In South-East Asia, in the three countries where press freedom is truly respected, Thailand, the Philippines and Indonesia, the situation deteriorated in 2001. In Thailand, the new Prime Minister, Thaksin Shinawatra, and those close to power, renewed state interventionism in the media. Journalists of both the private and public press have been under direct and indirect pressure from the government of this "Asian Berlusconi", known for not accepting criticism. As in the Philippines, two Thai journalists were killed. In Indonesia, journalists were targeted by radical political activists, separatist movements and the army. The government’s tolerance could diminish with the arrival of Megawati Sukarnoputri as President. She has already recreated the Ministry of Information, which orchestrated the repression of the press during the Suharto regime. Some people close to power declare that the press has too much freedom and that it would be a good thing to limit it. 2002 could be a very dangerous year in this country.
Nevertheless, the situation for journalists in those three countries is far from being as serious as it is in the rest of ASEAN countries. In Burma, Laos and Vietnam, there is no pluralism. In the two Communist dictatorships of Hanoi and Vientiane, all media belong to the state. In 2001, these two regimes even reinforced their laws to better repress the press. In Burma, while there are some 100 private publications, they are closely watched by the censorship office. Newspapers, radio and television are owned by the military. Finally, in Malaysia, Singapore and Brunei, the authoritarian regimes and restrictive press laws prevent the emergence of independent media.
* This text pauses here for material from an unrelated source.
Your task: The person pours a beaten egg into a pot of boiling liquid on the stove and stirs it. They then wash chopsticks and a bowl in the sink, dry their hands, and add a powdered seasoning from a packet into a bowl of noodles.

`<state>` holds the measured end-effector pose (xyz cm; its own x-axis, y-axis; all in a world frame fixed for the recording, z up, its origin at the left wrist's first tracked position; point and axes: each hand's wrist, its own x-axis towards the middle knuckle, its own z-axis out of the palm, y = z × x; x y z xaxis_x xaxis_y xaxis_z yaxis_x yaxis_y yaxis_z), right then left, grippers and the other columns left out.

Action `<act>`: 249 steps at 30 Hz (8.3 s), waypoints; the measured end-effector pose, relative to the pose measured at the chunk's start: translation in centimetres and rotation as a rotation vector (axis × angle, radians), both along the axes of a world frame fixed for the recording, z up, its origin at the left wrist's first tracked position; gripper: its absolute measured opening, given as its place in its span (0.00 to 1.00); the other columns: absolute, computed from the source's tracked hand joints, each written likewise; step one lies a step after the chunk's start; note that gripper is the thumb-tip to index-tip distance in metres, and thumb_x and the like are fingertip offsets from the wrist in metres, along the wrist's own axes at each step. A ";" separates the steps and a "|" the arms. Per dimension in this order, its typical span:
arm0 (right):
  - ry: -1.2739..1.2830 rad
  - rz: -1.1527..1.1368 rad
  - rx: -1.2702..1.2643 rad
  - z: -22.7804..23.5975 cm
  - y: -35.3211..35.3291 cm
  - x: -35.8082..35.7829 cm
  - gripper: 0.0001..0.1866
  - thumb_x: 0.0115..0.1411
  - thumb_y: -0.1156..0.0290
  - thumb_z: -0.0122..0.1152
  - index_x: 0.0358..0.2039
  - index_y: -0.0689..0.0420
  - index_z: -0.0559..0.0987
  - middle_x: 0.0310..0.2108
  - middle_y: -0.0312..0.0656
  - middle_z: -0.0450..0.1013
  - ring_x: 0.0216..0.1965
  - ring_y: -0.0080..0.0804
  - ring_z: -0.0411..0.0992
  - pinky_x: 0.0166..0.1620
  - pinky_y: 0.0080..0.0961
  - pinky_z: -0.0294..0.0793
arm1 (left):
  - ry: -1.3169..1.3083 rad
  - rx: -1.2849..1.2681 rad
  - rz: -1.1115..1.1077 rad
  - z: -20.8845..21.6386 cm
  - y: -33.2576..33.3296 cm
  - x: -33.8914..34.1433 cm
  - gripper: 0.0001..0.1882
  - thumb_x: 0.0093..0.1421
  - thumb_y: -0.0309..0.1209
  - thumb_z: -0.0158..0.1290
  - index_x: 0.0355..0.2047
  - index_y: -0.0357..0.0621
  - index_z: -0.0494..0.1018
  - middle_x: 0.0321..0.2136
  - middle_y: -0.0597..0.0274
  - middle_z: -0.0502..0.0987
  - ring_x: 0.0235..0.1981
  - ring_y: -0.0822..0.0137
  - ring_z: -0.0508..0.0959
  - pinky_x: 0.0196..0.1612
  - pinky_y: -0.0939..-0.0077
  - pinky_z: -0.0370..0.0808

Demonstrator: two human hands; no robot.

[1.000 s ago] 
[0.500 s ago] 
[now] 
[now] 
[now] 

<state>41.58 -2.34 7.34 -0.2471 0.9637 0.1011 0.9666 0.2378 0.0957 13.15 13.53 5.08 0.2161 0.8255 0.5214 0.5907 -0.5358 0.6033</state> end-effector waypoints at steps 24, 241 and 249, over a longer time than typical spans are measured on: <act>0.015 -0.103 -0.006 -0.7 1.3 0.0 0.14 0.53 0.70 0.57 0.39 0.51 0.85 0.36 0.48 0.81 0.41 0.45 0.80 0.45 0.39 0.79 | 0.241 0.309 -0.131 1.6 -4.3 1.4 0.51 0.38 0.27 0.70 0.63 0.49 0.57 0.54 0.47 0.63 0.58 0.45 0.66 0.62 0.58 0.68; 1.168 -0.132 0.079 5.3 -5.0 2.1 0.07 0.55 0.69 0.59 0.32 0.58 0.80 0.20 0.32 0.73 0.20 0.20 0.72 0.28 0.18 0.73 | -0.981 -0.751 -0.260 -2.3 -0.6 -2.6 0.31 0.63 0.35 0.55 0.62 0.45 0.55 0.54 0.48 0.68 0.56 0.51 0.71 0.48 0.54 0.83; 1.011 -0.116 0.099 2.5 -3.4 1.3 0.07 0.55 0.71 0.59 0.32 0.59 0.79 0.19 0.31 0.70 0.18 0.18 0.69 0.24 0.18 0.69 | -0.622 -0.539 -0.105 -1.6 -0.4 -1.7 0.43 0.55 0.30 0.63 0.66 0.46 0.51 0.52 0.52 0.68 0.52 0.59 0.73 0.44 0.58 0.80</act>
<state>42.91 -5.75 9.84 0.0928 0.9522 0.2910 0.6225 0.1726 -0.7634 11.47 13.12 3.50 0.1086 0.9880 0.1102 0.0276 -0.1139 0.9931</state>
All this in the name of "Asian values".
In East Asia, the Chinese regime, its prestige restored by its membership in the World Trade Organisation and the granting of the 2008 Summer Olympic Games, reinforced its control over the media, especially regional publications. Just before a decisive Communist Party Congress, during which Jiang Zemin is expected to retire, the country’s propaganda departments sanctioned publications considered to be too liberal or too Marxist. The Pyongyang regime, a protégé of Beijing, has not given any encouraging signs toward freedom of expression either.
In the Pacific zone, press continues its development with certain constraints. The authorities have trouble accepting criticism from the private press or foreign reporters. Michael Field of Agence France-Presse was banned from covering the 16-nation South Pacific Summit by the government of Nauru. He had investigated money laundering in this tiny Pacific state.
Fortunately, the Internet allows independent information to circulate freely. Even though repression against cyber-dissidents in China has been severe (16 of them were arrested in 2001), the rest of Asia has benefited from the development of the Internet.
In India, Indonesia, Malaysia and Singapore, web sites run by independent journalists break down the wall of censorship and rehabilitate investigative journalism.